# How to survive alone in marriage life?



## 347233 (Nov 25, 2020)

We married 12 years without sex for 6.5 years. My husband lost desire, low sex drive since the beginning of our relationship. 

We have kids together. 

I need affectionate, passionate, feel loved as a wife but never get even a kiss or hug from him.

He is a good father, hard-working and that's it.

I want some tips or suggestions ”How to survive by myself in the marriage life?”

I am in shape and workout and I know since the pandemic we can't do other things much.

I can't divorce right now because I am just a housewife, but going to school in the IT field. Once I get a job I will ask him for a divorce I know he won't want to. 

He doesn't realize at all how suffer I am to feel unwanted and unloved. I cried sleeping almost every night. 

I tried to survive alone for years but still so lonely. I even tried to talk to a men on Craigslist but it turned out annoyed and boring. 

Thank you for any advice.


----------



## QuietRiot (Sep 10, 2020)

Itiyou34 said:


> We married 12 years without sex for 6.5 years. My husband lost desire, low sex drive since the beginning of our relationship.
> 
> We have kids together.
> 
> ...


Please don’t cheat. No matter the litany of issues you have, and rightly so with your husband, please don’t even try to talk to other men right now. You are ripe for an affair. By going on Craigslist... I personally would consider that cheating... that’s a twisty mess of issues on that road. Don’t do it. Instead, I think you should put the effort and frustration into planning your future, your goals, assessing why you chose this man as your husband and settled for a person who was unmatched to your needs all along and continued this for 6.5 years of essentially being abandoned by your husband. I am not guilting or blaming you, but these are things you need to come to terms with before finding someone new anyhow...


When will you complete your IT degree? Does he make decent money? Start figuring out where you will live, what you want as far as custody arrangements. Maybe see a lawyer now to figure out what you might be able to do now instead of later? I think if you start making your solid plans, have concrete goals you will be able to emotionally and physically move toward that end, and probably feel a lot better in the mean time. That’s just my suggestion. 

Have you already had an affair or are you considering one presently?


----------



## 347233 (Nov 25, 2020)

I think it will be a year and a half to finish. I just talked to the men and never meet them then I get bored and stop looking. I am so lonely and I don't have friends not social to hang. 
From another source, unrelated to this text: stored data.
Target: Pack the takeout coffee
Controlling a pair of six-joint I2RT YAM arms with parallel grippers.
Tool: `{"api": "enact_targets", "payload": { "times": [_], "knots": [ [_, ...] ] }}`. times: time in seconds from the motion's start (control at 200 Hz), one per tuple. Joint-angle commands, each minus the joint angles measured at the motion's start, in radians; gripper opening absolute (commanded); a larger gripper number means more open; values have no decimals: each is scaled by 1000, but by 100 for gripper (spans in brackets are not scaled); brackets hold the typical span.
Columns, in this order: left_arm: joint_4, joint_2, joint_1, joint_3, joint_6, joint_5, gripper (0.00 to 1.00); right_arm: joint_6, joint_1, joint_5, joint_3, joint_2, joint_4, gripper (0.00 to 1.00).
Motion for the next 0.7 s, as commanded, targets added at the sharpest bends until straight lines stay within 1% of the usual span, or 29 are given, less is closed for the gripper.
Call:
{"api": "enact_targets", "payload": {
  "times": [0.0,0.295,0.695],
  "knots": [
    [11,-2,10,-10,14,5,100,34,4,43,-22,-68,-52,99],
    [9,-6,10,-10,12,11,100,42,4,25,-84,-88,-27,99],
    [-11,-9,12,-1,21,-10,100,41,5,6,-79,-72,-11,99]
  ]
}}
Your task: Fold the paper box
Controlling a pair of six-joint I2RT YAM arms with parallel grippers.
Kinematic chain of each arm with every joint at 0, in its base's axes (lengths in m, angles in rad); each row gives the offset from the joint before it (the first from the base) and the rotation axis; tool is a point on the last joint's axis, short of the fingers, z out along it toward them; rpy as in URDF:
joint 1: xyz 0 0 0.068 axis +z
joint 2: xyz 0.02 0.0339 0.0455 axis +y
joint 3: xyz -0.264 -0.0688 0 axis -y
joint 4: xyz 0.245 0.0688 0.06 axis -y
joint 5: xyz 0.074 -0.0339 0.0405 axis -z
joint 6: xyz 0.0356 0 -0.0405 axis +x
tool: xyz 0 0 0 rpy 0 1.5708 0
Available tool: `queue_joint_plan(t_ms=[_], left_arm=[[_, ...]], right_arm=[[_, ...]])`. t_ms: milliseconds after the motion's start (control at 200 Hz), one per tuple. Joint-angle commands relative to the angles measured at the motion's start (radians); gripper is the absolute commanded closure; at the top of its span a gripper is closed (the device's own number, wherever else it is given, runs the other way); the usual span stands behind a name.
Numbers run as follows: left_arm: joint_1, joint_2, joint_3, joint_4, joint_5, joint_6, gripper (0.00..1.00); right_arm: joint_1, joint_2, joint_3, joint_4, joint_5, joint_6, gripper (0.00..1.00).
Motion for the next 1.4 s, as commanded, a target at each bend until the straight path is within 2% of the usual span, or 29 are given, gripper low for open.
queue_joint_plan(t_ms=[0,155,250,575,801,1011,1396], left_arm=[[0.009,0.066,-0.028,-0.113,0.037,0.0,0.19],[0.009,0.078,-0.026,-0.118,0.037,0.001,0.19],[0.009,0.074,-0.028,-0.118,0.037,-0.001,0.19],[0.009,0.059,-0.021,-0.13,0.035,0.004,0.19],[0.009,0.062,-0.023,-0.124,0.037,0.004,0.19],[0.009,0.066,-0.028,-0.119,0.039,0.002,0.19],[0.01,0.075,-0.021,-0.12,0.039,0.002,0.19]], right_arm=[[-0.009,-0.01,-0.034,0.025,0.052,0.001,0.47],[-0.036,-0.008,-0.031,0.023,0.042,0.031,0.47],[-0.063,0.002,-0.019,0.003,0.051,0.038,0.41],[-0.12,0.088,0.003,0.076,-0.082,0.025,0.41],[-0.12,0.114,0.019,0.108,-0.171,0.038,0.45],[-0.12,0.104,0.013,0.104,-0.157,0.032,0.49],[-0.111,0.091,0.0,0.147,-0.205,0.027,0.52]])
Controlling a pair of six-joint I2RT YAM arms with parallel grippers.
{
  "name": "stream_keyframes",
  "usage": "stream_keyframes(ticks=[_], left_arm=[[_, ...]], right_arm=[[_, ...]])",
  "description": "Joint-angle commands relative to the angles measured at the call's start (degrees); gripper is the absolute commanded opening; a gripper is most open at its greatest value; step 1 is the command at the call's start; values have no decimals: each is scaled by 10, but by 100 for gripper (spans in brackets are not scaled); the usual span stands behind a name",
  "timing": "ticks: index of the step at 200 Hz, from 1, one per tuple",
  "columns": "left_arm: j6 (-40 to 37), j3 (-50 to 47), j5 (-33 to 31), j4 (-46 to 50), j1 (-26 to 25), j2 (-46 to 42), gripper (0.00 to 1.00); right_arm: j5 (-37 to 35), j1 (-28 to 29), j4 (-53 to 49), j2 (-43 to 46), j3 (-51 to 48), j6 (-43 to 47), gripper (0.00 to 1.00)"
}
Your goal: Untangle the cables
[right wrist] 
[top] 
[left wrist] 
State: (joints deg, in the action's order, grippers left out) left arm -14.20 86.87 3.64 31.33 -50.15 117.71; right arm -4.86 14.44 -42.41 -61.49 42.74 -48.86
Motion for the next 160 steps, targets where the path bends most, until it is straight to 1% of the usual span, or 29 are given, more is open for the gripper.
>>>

I just need to have some money first so that I can ask for a divorce. I told him many times about divorce he thought I am kidding. He didn't realize I am very suffering from being lonely. 



QuietRiot said:


> Please don’t cheat. No matter the litany of issues you have, and rightly so with your husband, please don’t even try to talk to other men right now. You are ripe for an affair. By going on Craigslist... I would consider that cheating... that’s a twisty mess of issues on that road. Don’t do it. Instead, I think you should put the effort and frustration into planning your future, your goals, assessing why you chose this man as your husband and settled for a person who was unmatched to your needs all along and continued this for 6.5 years of essentially being abandoned by your husband. I am not guilting or blaming you, but these are things you need to come to terms with before finding someone new anyhow...
> 
> 
> When will you complete your IT degree? Does he make decent money? Start figuring out where you will live, what you want as far as custody arrangements. Maybe see a lawyer now to figure out what you might be able to do now instead of later? I think if you start making your solid plans, have concrete goals you will be able to emotionally and physically move toward that end, and probably feel a lot better in the meantime. That’s just my suggestion.
> ...


----------



## QuietRiot (Sep 10, 2020)

Itiyou34 said:


> I think it will be a year and a half to finish. I just talked to the men and never meet them then I get bored and stop looking. I am so lonely and I don't have friends not social to hang.
> 
> I just need to have some money first so that I can ask for a divorce. I told him many times about divorce he thought I am kidding. He didn't realize I am very suffering from being lonely.


I completely understand. You’ve been physically and emotionally abandoned, that’s painful and devastating! A year and a half of living this way is going to be a long time... but you’ve been doing it for 6.5 years.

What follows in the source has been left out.